[[ Supplied material open ]]

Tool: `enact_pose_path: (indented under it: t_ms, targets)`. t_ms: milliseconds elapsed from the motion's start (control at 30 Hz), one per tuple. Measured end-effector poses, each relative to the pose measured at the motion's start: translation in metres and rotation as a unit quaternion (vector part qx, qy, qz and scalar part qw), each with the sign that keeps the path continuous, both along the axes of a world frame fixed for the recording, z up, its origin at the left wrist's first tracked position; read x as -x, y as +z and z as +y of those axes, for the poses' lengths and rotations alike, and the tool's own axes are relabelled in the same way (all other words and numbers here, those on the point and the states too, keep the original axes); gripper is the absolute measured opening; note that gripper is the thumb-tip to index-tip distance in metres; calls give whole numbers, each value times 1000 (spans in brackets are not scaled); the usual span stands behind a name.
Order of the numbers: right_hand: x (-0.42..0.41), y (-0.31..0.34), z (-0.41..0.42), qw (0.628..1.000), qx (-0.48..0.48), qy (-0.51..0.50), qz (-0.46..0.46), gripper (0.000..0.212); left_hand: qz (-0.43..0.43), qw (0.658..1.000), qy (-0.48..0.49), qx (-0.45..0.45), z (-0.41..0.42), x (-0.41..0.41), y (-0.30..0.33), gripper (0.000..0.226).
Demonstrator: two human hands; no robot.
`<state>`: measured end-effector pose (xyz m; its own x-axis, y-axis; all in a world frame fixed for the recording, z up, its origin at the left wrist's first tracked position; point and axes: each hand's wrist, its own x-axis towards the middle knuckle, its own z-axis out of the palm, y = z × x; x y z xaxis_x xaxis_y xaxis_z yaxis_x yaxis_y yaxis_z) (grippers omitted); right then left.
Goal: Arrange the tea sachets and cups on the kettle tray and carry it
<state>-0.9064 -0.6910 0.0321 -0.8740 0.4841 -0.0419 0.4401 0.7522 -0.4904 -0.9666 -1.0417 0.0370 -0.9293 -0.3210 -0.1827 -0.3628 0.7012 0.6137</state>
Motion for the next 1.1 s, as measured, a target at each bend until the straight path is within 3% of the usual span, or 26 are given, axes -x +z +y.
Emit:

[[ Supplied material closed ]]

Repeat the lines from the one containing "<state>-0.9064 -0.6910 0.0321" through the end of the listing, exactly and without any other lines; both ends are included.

--- Answer to this exercise ---
<state>-0.9064 -0.6910 0.0321 -0.8740 0.4841 -0.0419 0.4401 0.7522 -0.4904 -0.9666 -1.0417 0.0370 -0.9293 -0.3210 -0.1827 -0.3628 0.7012 0.6137</state>
Motion for the next 1.1 s, as measured, a target at each bend until the straight path is within 3% of the usual span, or 26 are given, axes -x +z +y.
Emit:

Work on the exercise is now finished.